▶ **To do**
Reproduce the first line of the material below and each line after it, exactly, through the line containing "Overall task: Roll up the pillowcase", and give nothing more.
————
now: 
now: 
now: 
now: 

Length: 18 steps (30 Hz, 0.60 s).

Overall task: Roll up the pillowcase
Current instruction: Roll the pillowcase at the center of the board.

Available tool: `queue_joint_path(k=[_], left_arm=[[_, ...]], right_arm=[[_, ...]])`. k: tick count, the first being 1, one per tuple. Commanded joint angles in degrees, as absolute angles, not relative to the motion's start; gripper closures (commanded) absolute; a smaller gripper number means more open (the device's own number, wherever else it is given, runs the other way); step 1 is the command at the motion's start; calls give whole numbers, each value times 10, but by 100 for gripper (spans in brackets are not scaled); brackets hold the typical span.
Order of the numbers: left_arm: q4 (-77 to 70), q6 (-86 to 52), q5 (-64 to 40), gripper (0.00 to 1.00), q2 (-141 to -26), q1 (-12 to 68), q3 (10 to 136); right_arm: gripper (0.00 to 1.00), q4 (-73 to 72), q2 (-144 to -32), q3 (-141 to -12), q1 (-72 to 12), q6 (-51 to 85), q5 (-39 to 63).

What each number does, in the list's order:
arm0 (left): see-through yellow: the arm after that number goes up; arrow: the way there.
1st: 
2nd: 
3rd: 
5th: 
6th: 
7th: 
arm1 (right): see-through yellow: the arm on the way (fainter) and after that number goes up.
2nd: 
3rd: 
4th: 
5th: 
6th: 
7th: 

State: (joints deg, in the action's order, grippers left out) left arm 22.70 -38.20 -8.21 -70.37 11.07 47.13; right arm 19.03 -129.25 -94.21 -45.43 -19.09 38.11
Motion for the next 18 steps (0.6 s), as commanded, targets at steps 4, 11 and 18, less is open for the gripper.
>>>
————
▶ **Written answer**
now: 
now: 
now: 
now: 

Length: 18 steps (30 Hz, 0.60 s).

Overall task: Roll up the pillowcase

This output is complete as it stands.